Items from a data source:

· · · ·

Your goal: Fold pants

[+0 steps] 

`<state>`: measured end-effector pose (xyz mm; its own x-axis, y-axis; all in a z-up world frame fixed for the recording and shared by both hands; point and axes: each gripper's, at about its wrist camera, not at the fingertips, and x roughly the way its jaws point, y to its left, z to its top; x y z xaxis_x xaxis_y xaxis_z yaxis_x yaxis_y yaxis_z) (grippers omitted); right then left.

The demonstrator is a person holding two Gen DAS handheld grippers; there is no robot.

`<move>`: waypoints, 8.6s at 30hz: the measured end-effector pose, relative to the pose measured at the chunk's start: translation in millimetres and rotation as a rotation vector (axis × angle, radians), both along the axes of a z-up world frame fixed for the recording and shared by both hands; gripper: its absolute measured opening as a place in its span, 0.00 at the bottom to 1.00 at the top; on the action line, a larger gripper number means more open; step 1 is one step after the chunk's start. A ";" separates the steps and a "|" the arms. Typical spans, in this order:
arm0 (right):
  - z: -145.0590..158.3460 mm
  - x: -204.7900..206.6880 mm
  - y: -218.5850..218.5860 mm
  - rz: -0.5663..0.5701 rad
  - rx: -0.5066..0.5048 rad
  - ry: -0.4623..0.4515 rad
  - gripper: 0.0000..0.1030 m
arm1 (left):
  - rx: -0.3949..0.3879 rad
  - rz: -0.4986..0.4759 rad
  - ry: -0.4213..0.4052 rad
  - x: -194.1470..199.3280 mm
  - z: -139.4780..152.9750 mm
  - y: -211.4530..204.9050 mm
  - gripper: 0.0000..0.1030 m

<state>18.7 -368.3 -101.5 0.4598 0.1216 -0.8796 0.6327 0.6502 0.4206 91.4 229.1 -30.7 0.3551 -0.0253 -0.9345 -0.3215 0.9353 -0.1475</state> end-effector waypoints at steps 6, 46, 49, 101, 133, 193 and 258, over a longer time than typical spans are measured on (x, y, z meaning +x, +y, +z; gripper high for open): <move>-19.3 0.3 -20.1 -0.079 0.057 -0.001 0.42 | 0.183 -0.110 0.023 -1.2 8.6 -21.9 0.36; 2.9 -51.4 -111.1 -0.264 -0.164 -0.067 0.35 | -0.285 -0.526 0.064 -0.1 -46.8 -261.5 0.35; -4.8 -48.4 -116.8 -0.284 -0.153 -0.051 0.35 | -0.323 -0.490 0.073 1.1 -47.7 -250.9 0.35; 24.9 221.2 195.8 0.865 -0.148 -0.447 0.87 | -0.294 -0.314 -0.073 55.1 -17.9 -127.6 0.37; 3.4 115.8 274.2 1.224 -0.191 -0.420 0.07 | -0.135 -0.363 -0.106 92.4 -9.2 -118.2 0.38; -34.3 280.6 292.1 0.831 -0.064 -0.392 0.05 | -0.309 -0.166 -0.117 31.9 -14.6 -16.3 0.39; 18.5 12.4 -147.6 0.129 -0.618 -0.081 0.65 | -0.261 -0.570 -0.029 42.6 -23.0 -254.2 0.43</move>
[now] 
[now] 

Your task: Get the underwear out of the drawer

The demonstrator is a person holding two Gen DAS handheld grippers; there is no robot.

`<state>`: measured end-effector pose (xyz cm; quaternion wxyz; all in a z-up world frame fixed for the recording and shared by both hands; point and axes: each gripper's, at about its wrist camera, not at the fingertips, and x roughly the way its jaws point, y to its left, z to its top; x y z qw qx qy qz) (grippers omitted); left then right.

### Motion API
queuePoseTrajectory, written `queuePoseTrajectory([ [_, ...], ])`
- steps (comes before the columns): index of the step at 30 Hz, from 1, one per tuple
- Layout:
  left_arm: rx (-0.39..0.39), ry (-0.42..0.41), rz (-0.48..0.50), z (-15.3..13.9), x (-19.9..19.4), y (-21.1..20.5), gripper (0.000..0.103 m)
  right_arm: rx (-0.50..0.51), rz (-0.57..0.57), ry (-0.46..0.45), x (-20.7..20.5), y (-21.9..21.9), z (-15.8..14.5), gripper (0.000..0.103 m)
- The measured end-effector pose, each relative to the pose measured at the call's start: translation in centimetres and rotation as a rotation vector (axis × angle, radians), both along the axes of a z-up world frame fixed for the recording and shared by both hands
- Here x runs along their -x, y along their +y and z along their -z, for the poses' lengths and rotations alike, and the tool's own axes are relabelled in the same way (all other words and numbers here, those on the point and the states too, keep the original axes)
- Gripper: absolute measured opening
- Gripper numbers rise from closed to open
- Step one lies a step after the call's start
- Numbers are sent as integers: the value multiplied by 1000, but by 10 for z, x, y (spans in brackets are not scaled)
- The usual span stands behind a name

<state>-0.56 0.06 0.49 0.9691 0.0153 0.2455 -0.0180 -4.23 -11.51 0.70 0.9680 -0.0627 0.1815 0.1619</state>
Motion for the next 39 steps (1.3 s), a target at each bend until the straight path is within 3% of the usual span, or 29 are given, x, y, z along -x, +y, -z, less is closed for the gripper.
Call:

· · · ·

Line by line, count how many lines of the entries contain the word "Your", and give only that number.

Output below: 2